En raison des lacunes dans la mise en oeuvre de la législation et le contrôle de son application, le déversement illégal des déchets est une pratique largement répandue, et un grand nombre de décharges et autres installations et sites ne sont pas conformes aux normes européennes. Dans certains Etats membres, les infrastructures de gestion des déchets sont inadéquates voire inexistantes. Le grand nombre de cas de transferts illégaux de déchets suscite aussi de plus en plus d'inquiétudes. Le manque d'inspections et de contrôles sur le terrain a été pointé comme un facteur favorisant. Pour remédier au problème, la Commission a encouragé une série d'inspections, de contrôles sur le terrain et de vérifications coordonnées des transferts de déchets dans les Etats membres, en coopération avec IMPEL, le réseau européen des fonctionnaires des services administratifs chargés de l'environnement dans les Etats membres. Un rapport relatif à cette action conjointe de contrôle de l'application est publié ce jour.

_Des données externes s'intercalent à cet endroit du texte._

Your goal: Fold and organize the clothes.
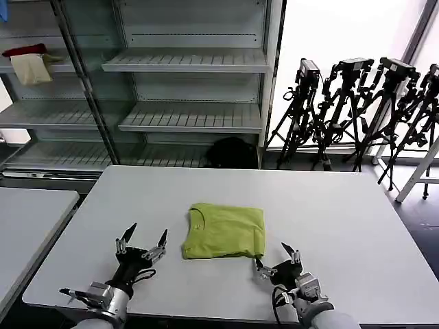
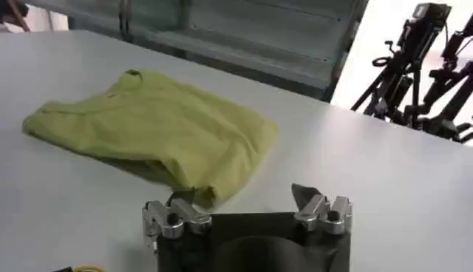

Plus de 10 000 inspections portant sur les transports et plusieurs centaines d'inspections portant sur les entreprises ont été réalisées. Au total, 22 Etats membres et plusieurs pays voisins ont participé à l'action conjointe de contrôle de l'application. Dans près de 19% des inspections réalisées dans les transports, les inspecteurs ont constaté des transferts illégaux de déchets. Il s'agissait dans la plupart des cas d'exportations illégales de l'UE vers des pays d'Afrique et d'Asie, transgressant l'interdiction d'exportation de déchets dangereux ou contrevenant à l'obligation d'information applicable aux exportations de déchets "verts", non dangereux.
Les inspections conjointes des transferts de déchets se poursuivent dans le cadre d'IMPEL et il est prévu de les étendre à tous les Etats membres. La Commission s'est également attaquée au problème en proposant une réglementation plus rigoureuse. La révision proposée de la directive relative aux déchets d'équipements électriques et électroniques (D3E, ou DEEE) prévoit des règles supplémentaires pour empêcher les transferts illégaux de ce type de déchets, en particulier ceux qui sont effectués sous le couvert de fausses déclarations en tant que produits déjà utilisés. La Commission étudie également la faisabilité d'un renforcement des exigences en matière d'inspection dans le cadre des règles européennes relatives aux transferts de déchets.